The meaning of each letter in macroeconomics:
A:
1. Aggregate, such as aggregate demand AD, aggregate supply AS;
2. Technical level in production
B: Unsure, budget or bond, etc.
C: Consumption
D: Demand shock (Demand shock)
E: Equilibrium (Equilibrium)
e: Exchange rate (exchange rate)
F: Unsure, there are foreign direct investment (FDI), net factor payment (NFP), etc.
G: Government purchases (Goverment purchases)
I: Investment (Investment) . Also used in national income (NI) or consumer price index (CPI), etc.
K: capital (capital)
k:
1. Multiplier< /p>
2. Capital per capita
L: Money demand (Liquidity), also used for labor (Labor)
M:
1. Money and money supply (Money)
2. Import (import)
N: employment volume. Also used in Gross National Product (GNP)
P: Price level, also used in Gross Domestic Product (GDP)
Q: Quantity
q: See Tobin’s q theory
r: Interest rate (intrest rate)
S: Savings
s: Savings rate
T: taxation
t: tax rate
U: unemployment rate
u: unemployment rate )
v: acceleration number
W:
1. Wealth (Wealth)
2. Wage (Wage)
w: Wage rate
X: Export (export)
Y: National income, national output or GDP, etc.
: Macroeconomics Main content
Macroeconomics includes macroeconomic theory, macroeconomic policy and macroeconomic econometric models:
1. Macroeconomic theory includes: national income determination theory, consumption function theory, investment Theory, monetary theory, unemployment and inflation theory, business cycle theory, economic growth theory, open economy theory.

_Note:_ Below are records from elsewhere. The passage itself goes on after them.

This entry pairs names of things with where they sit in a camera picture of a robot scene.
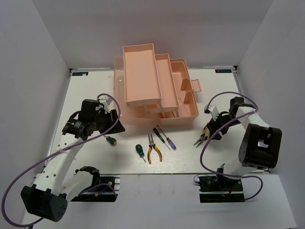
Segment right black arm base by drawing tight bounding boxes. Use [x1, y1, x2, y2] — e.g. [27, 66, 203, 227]
[193, 174, 245, 203]

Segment black green precision screwdriver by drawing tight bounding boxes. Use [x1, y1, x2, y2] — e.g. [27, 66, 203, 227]
[153, 128, 170, 149]

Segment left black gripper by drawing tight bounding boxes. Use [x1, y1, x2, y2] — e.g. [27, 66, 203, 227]
[91, 109, 126, 135]

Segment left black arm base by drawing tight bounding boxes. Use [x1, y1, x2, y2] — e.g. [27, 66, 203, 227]
[72, 175, 121, 203]

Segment stubby dark green screwdriver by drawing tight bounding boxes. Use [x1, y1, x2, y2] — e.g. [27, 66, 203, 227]
[135, 144, 146, 162]

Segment yellow long nose pliers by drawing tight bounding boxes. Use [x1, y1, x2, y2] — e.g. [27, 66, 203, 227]
[147, 134, 163, 164]

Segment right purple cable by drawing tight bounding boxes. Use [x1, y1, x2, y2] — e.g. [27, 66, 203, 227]
[199, 92, 264, 200]

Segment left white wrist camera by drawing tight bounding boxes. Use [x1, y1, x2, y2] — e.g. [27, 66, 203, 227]
[97, 95, 113, 114]

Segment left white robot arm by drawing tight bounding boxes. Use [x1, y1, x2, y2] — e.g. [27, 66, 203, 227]
[20, 94, 125, 222]

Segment blue handled small screwdriver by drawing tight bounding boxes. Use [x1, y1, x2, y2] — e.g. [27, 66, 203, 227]
[157, 125, 177, 150]

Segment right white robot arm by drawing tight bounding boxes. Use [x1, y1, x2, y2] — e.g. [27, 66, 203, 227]
[202, 97, 282, 190]

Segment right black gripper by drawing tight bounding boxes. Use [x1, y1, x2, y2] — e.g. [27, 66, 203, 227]
[207, 110, 241, 140]

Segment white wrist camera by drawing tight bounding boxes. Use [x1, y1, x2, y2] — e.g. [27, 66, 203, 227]
[204, 104, 219, 121]
[97, 95, 113, 114]

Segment stubby green orange screwdriver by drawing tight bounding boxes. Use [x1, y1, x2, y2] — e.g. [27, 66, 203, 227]
[103, 135, 117, 146]

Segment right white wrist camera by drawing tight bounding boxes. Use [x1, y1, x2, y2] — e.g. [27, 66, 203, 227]
[204, 104, 219, 121]

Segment yellow black small pliers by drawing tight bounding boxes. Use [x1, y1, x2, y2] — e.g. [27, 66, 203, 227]
[193, 126, 210, 147]

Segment pink plastic toolbox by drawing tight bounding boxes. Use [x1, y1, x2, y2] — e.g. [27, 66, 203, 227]
[113, 43, 202, 126]

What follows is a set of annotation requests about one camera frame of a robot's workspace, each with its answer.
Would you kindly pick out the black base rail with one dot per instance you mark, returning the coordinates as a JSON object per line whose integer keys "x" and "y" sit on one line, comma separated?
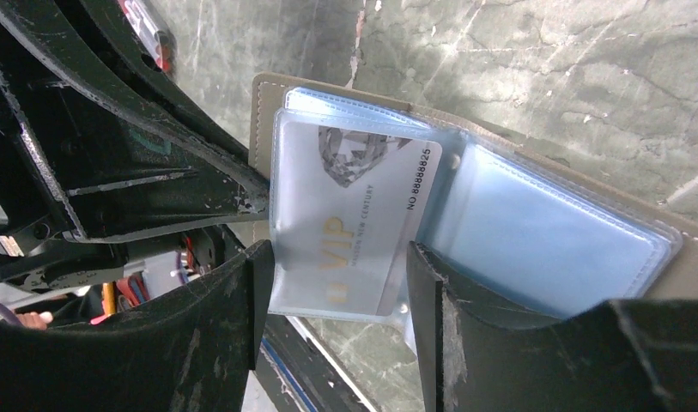
{"x": 295, "y": 372}

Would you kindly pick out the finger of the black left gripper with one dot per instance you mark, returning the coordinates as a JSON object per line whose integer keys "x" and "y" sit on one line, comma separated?
{"x": 143, "y": 41}

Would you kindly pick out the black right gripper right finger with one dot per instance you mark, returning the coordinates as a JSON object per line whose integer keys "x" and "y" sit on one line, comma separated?
{"x": 478, "y": 351}

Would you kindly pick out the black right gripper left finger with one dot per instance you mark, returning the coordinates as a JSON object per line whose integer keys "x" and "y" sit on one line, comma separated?
{"x": 190, "y": 349}

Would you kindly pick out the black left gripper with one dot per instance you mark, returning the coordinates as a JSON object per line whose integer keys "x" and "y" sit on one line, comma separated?
{"x": 104, "y": 161}

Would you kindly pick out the pack of coloured markers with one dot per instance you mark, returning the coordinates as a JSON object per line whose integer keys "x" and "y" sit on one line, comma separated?
{"x": 92, "y": 307}

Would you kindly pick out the grey card holder wallet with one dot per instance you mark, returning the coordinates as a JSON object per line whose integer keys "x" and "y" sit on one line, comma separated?
{"x": 545, "y": 237}

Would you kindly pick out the white VIP credit card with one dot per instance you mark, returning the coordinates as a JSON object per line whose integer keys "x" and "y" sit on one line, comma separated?
{"x": 346, "y": 198}

2. Macroeconomic policy includes: economic policy objectives, economic policy tools, economic policy mechanisms (that is, how economic policy tools achieve established goals), economic policy effects and applications.
3. Macroeconomic econometric models include: different models established based on the theories of various schools. These models can be used for theoretical verification, economic forecasting, policy formulation, and testing of policy effects.